Par ailleurs, les multinationales font systématiquement appel à des cabinets d'avocats parmi les plus compétents. Les États attaqués qui hésitent à encourir les coûts faramineux de ces conseils et préfèrent se tourner vers des conseils locaux – c'est notamment le cas de pays en développement – ne partent pas à armes égales. Ils n'ont guère accès à l'expertise juridique, ils sont confrontés au manque de transparence du processus arbitral, et ils ne saisissent pas forcément très correctement le sens des dispositions essentielles des traités selon Eric Gottwald de la Faculté de droit du Minnesota aux États- Unis 287. La République tchèque par exemple n'obtint des succès devant les groupes d'arbitrage privés qu'à partir du moment où elle se tourna vers les plus grands cabinets internationaux d'avocats 80. Cette faiblesse de beaucoup d'États les rend très sensibles aux desiderata des multinationales, même contre leurs propres intérêts, car ils comprennent bien qu'en cas de conflit ils partent perdants, quel que soit leur bon droit.

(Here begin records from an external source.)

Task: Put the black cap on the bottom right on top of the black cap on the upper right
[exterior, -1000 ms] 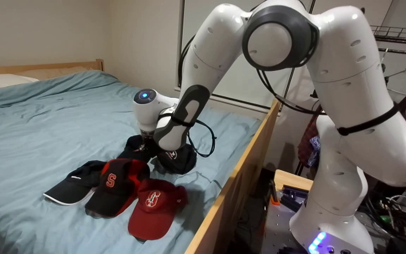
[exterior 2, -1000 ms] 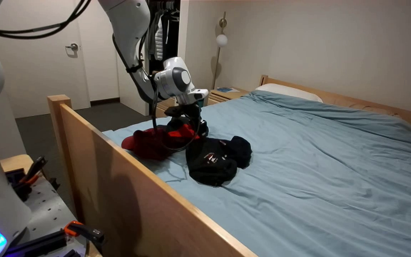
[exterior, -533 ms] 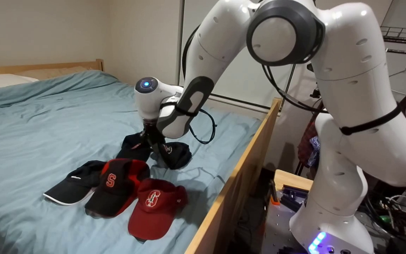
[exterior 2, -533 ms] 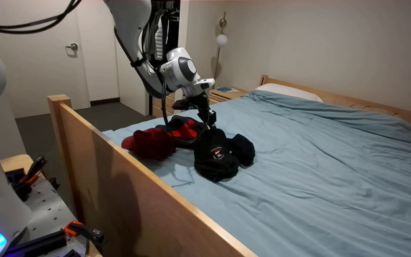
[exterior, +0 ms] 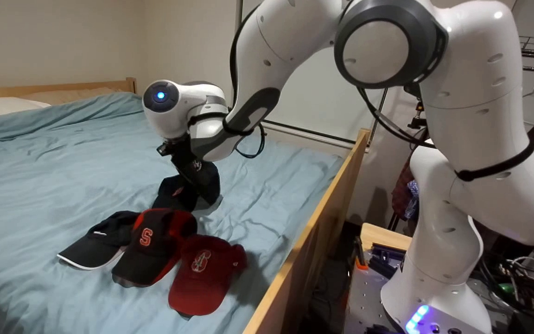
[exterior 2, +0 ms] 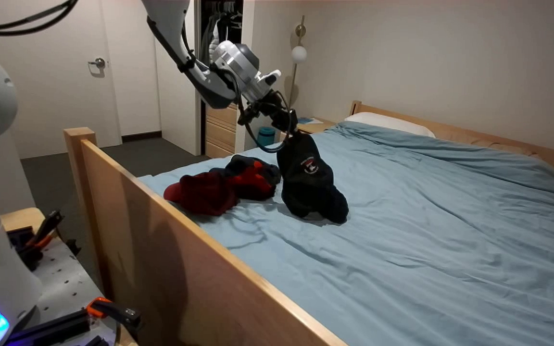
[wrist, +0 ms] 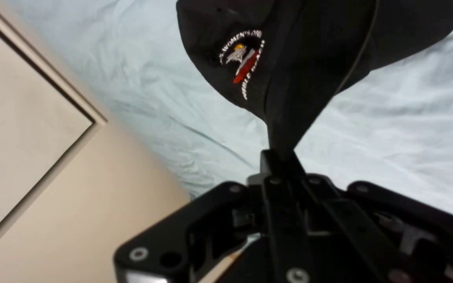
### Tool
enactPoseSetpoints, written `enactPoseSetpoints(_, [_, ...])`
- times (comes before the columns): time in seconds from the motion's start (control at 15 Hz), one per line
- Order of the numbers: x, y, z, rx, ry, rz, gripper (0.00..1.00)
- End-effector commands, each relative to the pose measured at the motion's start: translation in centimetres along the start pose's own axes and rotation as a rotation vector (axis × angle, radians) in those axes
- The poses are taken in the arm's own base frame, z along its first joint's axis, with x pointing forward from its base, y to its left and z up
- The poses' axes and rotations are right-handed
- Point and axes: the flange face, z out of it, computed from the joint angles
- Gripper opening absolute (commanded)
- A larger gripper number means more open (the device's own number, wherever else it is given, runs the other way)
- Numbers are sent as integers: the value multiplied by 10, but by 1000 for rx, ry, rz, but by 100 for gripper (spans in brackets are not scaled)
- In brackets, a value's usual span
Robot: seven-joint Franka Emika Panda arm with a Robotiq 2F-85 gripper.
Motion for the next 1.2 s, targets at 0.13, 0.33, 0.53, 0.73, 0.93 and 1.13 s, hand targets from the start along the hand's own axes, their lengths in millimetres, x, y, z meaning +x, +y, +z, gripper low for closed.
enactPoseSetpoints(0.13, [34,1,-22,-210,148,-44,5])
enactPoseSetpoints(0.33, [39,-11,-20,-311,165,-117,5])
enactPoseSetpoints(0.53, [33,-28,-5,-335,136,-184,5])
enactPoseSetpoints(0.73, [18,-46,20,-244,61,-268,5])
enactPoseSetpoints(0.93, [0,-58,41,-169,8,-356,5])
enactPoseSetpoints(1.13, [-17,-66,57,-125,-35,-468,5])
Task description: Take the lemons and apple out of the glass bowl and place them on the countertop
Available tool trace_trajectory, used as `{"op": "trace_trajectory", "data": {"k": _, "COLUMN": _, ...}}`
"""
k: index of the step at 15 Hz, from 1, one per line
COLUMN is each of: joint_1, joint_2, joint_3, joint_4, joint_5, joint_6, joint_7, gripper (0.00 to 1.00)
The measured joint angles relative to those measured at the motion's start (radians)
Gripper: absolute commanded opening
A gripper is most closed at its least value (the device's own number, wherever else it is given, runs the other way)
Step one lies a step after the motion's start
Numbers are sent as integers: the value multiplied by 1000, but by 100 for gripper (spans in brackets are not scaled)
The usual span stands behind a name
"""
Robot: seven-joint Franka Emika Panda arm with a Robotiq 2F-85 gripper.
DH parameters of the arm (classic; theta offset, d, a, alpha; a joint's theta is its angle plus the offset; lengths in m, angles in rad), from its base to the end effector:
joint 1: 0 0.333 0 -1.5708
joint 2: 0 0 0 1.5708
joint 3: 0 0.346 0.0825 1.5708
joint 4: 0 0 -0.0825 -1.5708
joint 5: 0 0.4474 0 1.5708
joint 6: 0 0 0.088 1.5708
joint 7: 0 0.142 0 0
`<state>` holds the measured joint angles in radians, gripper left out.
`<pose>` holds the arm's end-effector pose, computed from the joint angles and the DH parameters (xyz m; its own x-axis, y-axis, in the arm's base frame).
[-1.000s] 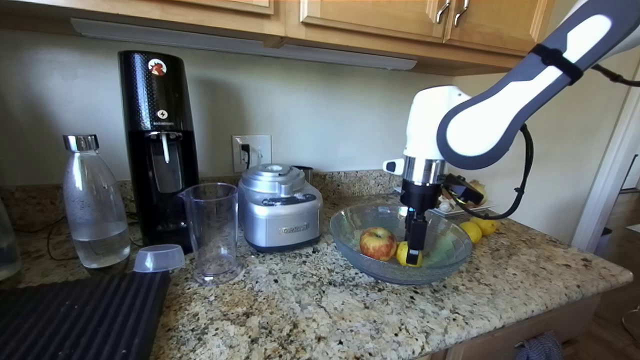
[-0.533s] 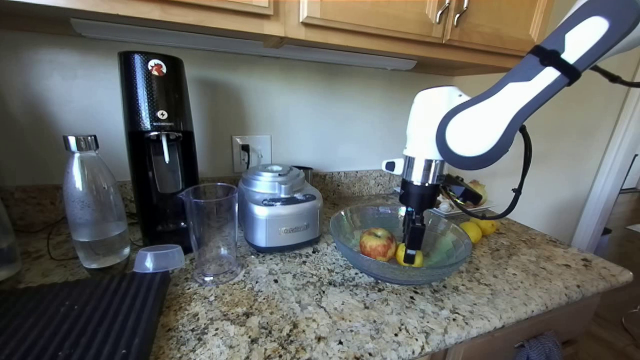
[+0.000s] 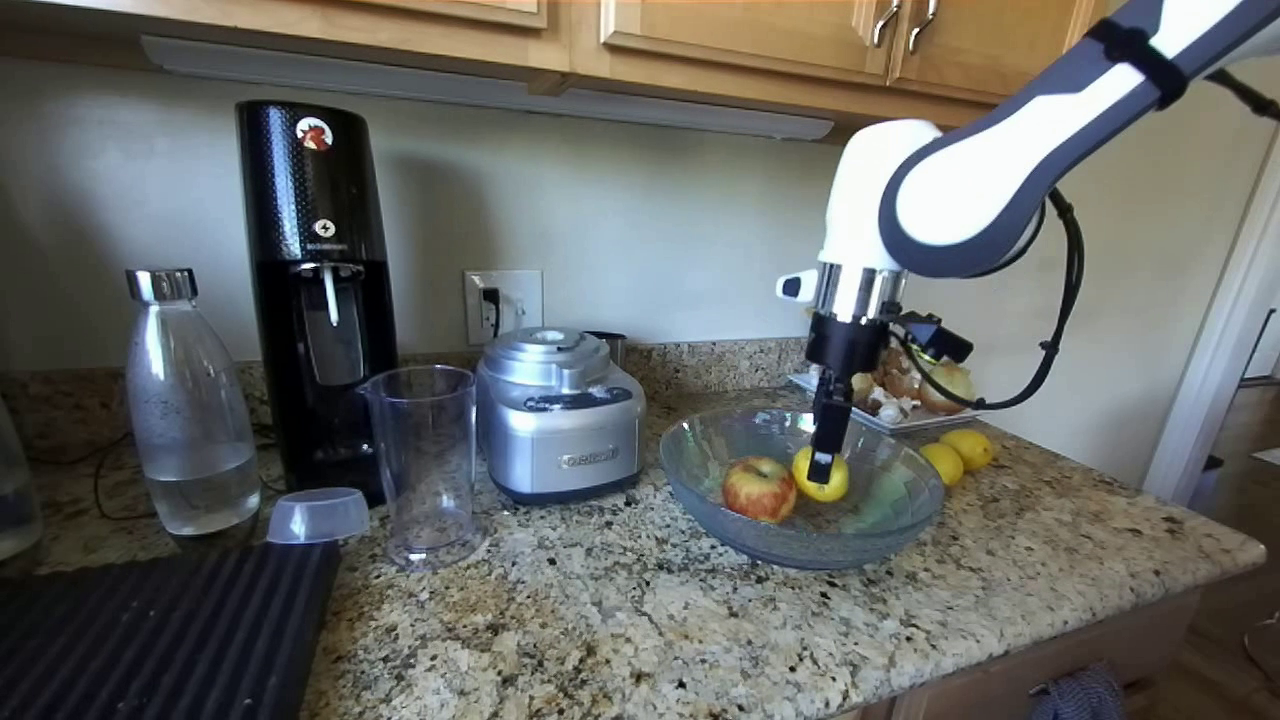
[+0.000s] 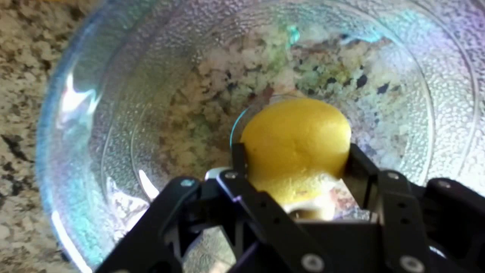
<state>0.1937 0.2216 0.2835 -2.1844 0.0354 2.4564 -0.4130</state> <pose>0.5442 0.2839 0.2441 0.6555 0.7502 0.0863 0.7550 -0.6534 -0.0554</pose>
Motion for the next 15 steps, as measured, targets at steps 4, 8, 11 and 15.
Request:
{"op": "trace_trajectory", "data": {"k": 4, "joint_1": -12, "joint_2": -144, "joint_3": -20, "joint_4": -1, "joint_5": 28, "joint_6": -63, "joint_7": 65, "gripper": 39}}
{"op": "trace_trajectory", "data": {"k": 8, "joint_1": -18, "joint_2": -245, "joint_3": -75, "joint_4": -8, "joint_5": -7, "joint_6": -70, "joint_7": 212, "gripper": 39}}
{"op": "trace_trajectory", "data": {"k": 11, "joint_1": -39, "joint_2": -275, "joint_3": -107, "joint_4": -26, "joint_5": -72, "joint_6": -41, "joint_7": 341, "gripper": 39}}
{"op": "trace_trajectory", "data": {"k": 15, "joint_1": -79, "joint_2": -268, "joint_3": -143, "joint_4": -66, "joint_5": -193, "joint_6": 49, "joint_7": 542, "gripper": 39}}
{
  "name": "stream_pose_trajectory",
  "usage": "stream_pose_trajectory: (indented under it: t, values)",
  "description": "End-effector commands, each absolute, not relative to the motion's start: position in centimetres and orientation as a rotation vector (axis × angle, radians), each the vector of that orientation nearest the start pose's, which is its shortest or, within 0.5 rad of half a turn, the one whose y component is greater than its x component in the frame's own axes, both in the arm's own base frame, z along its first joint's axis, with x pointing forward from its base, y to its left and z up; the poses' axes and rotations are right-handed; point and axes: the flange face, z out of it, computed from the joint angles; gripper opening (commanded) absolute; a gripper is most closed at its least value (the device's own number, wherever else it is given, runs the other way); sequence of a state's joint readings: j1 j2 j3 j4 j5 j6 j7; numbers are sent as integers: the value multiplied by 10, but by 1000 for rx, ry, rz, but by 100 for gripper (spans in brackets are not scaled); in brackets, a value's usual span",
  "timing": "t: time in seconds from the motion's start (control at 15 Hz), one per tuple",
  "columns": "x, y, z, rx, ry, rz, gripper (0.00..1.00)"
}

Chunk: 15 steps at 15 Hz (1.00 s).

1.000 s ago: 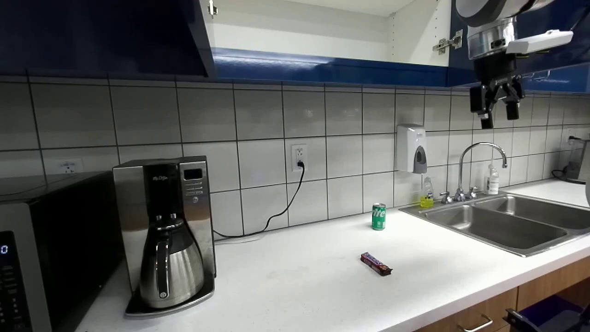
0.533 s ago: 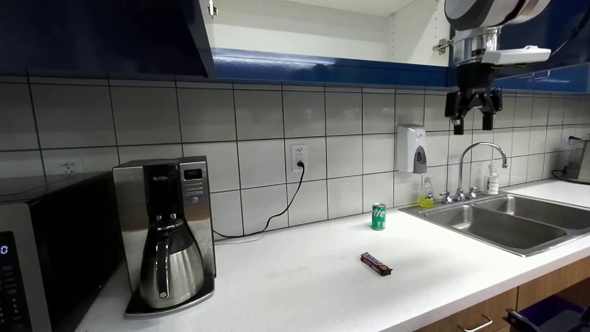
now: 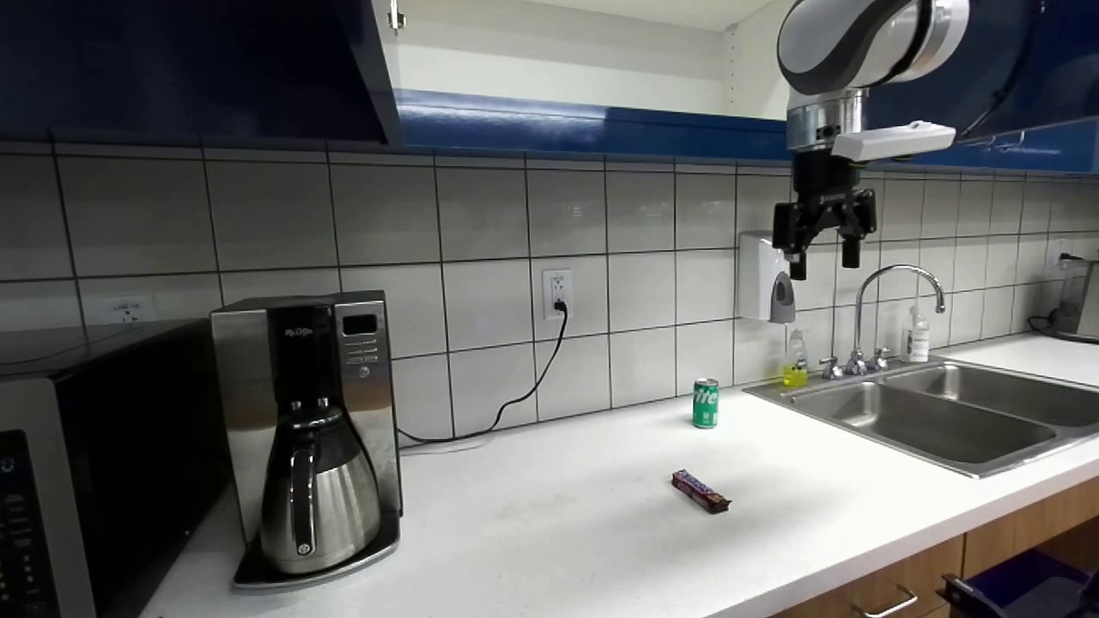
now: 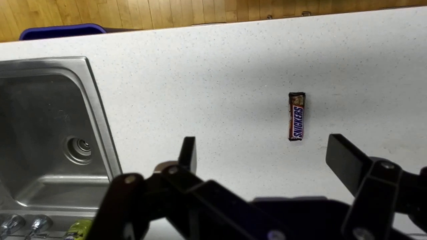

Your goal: Put the purple snack inside the upper cabinet.

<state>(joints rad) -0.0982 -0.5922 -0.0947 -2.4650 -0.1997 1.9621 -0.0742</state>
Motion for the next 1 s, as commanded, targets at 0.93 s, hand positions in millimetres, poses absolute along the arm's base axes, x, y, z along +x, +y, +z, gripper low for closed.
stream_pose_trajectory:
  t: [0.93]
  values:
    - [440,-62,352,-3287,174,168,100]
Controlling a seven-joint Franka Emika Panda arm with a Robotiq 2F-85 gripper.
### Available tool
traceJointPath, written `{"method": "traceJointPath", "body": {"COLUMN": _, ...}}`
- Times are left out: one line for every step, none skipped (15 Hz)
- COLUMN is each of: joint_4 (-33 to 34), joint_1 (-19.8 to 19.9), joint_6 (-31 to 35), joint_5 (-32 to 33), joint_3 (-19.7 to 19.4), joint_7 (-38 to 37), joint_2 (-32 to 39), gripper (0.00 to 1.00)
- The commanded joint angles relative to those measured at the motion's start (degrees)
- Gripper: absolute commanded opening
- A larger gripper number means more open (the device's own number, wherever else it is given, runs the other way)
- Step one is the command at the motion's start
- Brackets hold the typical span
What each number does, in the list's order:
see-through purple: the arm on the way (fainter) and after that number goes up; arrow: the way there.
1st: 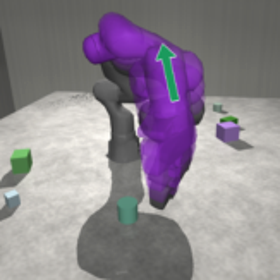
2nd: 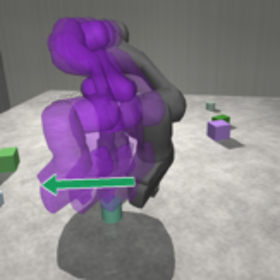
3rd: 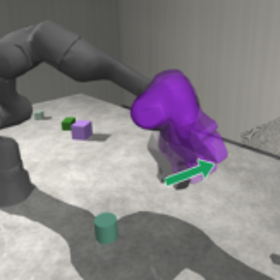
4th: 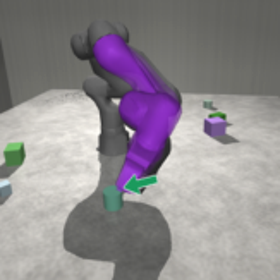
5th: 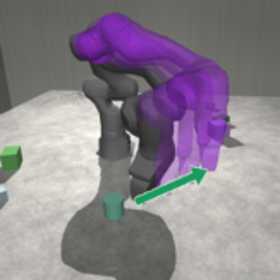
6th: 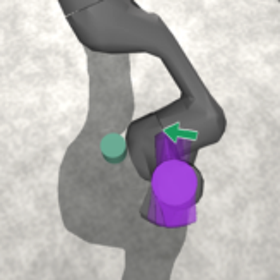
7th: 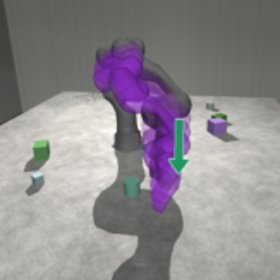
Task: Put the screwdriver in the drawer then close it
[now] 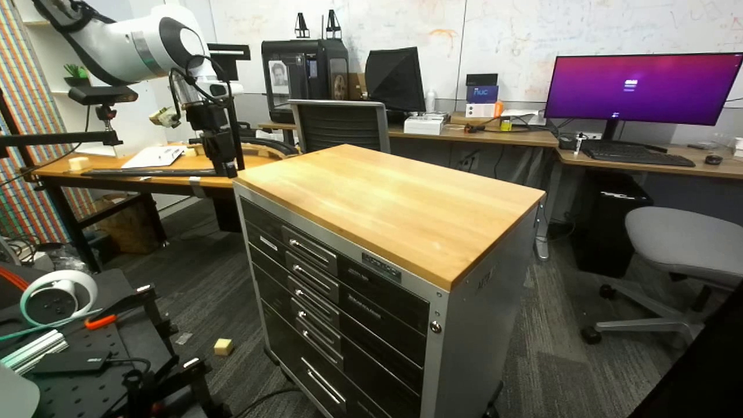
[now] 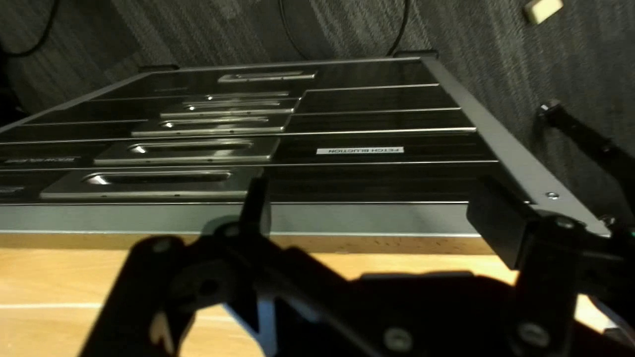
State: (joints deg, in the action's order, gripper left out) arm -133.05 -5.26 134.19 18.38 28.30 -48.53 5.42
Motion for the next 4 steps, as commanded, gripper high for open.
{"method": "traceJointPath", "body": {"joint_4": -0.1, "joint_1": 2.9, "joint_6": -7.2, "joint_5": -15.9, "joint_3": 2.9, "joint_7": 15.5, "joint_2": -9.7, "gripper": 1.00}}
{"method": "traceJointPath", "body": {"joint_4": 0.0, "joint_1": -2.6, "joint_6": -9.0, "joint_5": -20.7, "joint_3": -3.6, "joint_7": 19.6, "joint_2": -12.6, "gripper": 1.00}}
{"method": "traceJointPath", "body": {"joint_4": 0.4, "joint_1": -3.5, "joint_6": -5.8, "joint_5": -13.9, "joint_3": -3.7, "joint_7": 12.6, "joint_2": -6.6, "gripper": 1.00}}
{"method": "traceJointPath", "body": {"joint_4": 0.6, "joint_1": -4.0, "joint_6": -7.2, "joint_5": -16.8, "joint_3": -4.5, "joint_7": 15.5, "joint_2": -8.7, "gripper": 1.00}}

Finalement, il semble bien que l'expression « justice privée » soit un oxymore, la réunion de deux mots contradictoires.

Notons que les aménagements introduits dans le traité UE-Canada 290 ne suffisent ni à significativement réduire les possibilités d'interprétation des « arbitres », ni à véritablement prévenir les conflits d'intérêts comme on le verra au § 5.6.

Intéressés à la multiplication de ce genre d'affaires, les « arbitres » traquent donc la moindre occasion de porter plainte contre un État : le nombre de litiges a explosé depuis vingt ans, passant d'une moyenne de 3 par an en 1993-1996 à une moyenne de 51 par an en 2011-2014 126, 524 (cf. Annexe 6). Aux États-Unis, le recours à l'arbitrage privé pour régler les conflits entre entreprises et entre clients et fournisseurs est beaucoup plus fréquent qu'en Europe. Il est souvent rendu obligatoire en lieu et place de la justice publique dans les contrats, dans les lignes en tout petits caractères des contrats de comptes bancaires, de cartes de crédit, de prêts aux étudiants et autres produits financiers. En cas de conflit, des dizaines de millions de consommateurs ne peuvent alors plus faire appel à la justice publique, car ils ont déjà signé qu'ils y renonçaient 119. Cette pratique n'est pas encore courante en Europe, mais le développement des cours d'arbitrage internationales devrait y favoriser son extension aux conflits entre entreprises et entre consommateurs et banques par exemple.